Comprada por João Fernandes no Natal de 1753, conquistou sua alforria pouco depois. Entre 1755 e 1770, teve 13 filhos – nove mulheres e quatro homens – todos com o contratador. João Fernandes morreu em 1779 e, 17 anos depois, Chica, mais exatamente no dia 16 de fevereiro de 1796.

Desde então, já inspirou poesia, filme, canção, novela e até enredo de escola de samba. Foi assistindo ao desfile do Salgueiro, em 1963, que Cacá Diegues teve a ideia de levar a história de Chica para o cinema.

Luz Mágica Produções/Divulgação Figura histórica é fonte de inspiração para diversas obras

 

“Construí meu filme como uma fábula política. O conde português simbolizava o imperialismo, o contratador, a burguesia; os moradores da cidade, a classe média; o inconfidente, os revolucionários, e a Xica, a alegoria vitoriosa e solar do povo”, detalha o cineasta.
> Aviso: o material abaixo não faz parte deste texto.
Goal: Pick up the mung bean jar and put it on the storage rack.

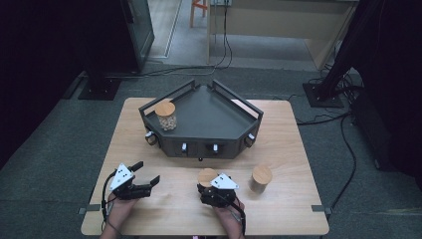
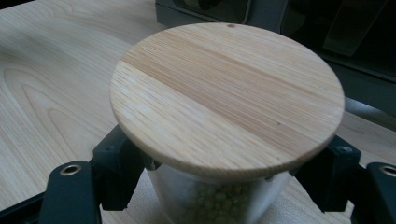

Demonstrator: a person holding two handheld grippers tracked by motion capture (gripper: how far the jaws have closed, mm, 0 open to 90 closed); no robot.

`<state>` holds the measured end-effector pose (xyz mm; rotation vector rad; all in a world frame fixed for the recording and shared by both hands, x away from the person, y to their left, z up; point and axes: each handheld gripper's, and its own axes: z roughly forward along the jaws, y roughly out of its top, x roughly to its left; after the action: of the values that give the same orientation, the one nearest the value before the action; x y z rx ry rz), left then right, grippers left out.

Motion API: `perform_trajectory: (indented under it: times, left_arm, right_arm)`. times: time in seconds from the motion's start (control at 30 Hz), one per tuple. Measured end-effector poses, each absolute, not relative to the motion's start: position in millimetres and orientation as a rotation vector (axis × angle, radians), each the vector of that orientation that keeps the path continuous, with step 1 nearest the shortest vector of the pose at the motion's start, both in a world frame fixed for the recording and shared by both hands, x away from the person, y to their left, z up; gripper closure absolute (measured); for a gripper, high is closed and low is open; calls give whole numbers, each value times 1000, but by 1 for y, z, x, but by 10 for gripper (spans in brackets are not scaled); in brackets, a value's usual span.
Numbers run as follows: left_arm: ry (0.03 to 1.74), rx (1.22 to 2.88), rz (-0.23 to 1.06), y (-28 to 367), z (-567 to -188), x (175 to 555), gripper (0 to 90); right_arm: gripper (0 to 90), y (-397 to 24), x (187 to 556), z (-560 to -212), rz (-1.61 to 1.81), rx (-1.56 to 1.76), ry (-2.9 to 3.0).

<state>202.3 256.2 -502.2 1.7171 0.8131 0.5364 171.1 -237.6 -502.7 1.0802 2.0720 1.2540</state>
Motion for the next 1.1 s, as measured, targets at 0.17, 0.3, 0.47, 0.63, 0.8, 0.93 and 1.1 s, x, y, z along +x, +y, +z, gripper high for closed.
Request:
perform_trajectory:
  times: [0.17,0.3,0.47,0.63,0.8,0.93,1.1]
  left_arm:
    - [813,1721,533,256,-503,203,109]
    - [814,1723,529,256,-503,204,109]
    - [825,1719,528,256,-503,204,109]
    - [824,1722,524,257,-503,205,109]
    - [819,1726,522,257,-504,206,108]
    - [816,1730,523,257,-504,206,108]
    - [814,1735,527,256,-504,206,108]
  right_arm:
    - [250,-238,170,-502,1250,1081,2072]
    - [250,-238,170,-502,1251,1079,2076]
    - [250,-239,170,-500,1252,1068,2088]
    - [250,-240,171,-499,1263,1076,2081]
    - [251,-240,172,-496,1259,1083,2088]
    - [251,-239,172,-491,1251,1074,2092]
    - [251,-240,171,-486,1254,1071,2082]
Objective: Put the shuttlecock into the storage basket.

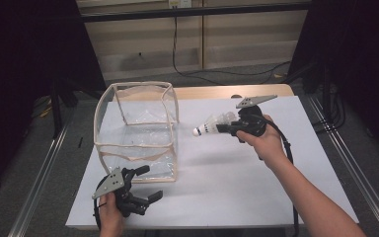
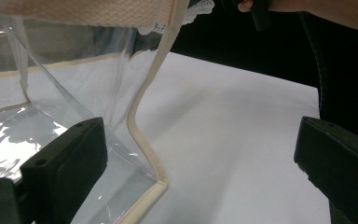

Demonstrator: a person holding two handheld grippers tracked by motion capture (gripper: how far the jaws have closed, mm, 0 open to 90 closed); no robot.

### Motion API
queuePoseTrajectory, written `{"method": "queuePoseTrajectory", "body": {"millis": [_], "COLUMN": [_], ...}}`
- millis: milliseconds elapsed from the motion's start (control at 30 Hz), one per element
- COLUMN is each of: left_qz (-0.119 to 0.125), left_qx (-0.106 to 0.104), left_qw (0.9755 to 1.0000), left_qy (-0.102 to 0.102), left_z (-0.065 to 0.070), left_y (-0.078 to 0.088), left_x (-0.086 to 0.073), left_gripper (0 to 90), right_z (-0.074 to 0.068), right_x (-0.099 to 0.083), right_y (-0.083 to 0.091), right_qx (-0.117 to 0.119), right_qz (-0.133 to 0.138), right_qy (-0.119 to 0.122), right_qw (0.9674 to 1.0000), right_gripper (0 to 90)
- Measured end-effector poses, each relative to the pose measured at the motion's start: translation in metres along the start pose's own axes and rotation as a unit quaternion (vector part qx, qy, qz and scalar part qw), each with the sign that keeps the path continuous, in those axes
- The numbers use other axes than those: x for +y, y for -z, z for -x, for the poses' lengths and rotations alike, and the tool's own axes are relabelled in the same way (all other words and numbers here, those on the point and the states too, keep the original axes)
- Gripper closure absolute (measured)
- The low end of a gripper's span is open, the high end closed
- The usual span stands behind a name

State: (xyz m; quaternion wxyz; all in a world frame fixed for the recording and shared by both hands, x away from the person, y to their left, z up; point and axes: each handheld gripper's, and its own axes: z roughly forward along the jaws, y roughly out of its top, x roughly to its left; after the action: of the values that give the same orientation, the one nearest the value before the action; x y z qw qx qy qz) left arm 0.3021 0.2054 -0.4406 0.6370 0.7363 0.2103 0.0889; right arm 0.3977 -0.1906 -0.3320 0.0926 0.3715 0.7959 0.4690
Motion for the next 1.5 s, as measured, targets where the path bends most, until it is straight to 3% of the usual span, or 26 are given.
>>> {"method": "queuePoseTrajectory", "body": {"millis": [600,1500], "left_qz": [0.001,0.0], "left_qx": [0.0,-0.001], "left_qw": [1.0,1.0], "left_qy": [-0.001,0.0], "left_z": [0.0,0.0], "left_y": [0.001,0.0], "left_x": [0.0,0.0], "left_gripper": [2.7,2.8], "right_z": [-0.004,-0.011], "right_x": [0.024,0.056], "right_y": [0.013,0.026], "right_qx": [0.007,0.009], "right_qz": [0.007,0.008], "right_qy": [0.0,0.021], "right_qw": [1.0,0.9997], "right_gripper": [88.0,87.9]}}
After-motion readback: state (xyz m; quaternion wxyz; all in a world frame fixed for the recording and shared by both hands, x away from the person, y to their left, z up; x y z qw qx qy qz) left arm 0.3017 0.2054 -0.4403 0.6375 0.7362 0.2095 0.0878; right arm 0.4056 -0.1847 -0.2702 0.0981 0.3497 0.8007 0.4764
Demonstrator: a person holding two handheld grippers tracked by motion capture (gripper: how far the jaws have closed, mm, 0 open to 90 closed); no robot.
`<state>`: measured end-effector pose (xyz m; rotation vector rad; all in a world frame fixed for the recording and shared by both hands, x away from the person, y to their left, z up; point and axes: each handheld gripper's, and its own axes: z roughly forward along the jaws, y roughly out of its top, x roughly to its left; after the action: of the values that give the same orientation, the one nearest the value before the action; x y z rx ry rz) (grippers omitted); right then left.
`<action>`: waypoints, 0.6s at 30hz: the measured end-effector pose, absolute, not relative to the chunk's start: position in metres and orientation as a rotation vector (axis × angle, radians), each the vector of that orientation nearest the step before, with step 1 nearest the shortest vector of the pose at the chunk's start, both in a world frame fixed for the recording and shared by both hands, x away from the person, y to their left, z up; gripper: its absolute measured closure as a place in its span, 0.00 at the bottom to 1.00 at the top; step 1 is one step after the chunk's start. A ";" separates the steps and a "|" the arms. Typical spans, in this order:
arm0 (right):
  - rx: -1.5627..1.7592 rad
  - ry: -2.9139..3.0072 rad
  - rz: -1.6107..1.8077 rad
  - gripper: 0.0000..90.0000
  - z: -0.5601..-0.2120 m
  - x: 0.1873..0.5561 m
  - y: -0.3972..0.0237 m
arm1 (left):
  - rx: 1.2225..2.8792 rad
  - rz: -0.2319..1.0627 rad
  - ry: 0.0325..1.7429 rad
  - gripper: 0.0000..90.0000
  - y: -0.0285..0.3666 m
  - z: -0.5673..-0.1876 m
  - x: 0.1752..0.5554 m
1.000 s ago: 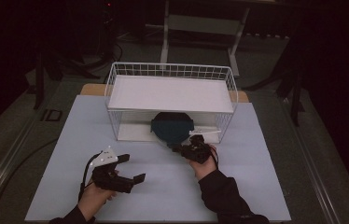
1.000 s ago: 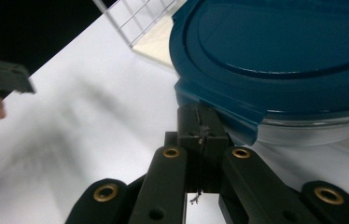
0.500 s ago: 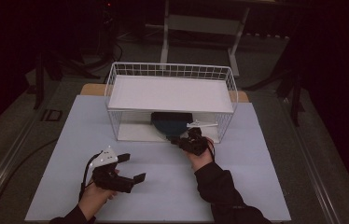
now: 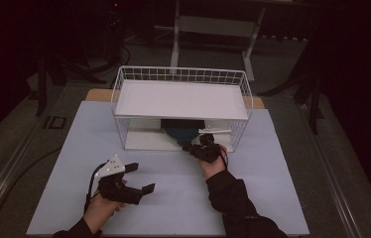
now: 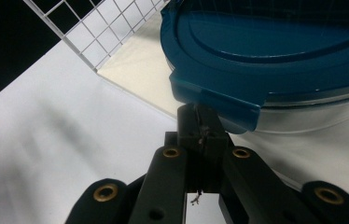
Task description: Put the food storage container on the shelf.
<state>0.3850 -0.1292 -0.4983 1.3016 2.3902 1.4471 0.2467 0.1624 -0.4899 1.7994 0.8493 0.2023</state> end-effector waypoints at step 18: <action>1.190 2.379 1.614 0.29 -0.489 0.352 -0.143 | 1.803 0.220 0.822 0.02 0.162 -0.487 0.242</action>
<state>0.3523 -0.1425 -0.4894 1.1898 2.3791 1.6140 0.2423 0.1621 -0.4873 1.8026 0.8222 0.2202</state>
Muito antes de Cacá Diegues, Cecília Meirelles já prestava tributo à escrava-rainha no livro Romanceiro da Inconfidência, de 1953. “Ainda vai chegar o dia de nos virem perguntar: quem foi Chica da Silva que viveu neste lugar?”, eternizou a poetisa. Anos depois, o escritor Walcyr Carrasco convidou a então estreante Taís Araújo para dar vida à protagonista da telenovela Xica da Silva, exibida entre 1996 e 1997 pela extinta TV Manchete.

Agora, chegou a vez de Ana Miranda dar sua versão para a história. Para ser o mais fiel possível à realidade, tomou como referência Chica da Silva e o Contratador dos Diamantes – O Outro Lado do Mito, da historiadora Júnia Ferreira Furtado, da UFMG.

Publicada em 2003, a mais completa biografia já escrita sobre Chica descreve a personagem como uma mãe de família dedicada, leal e religiosa.

“Nunca chegaremos a um consenso sobre figura tão complexa, misteriosa e inquietante. A imagem de Chica foi sendo interpretada à luz dos tempos e a minha Chica é a soma de todas essas interpretações. É um quebra-cabeça de medos, ânsias e sonhos”, define a escritora.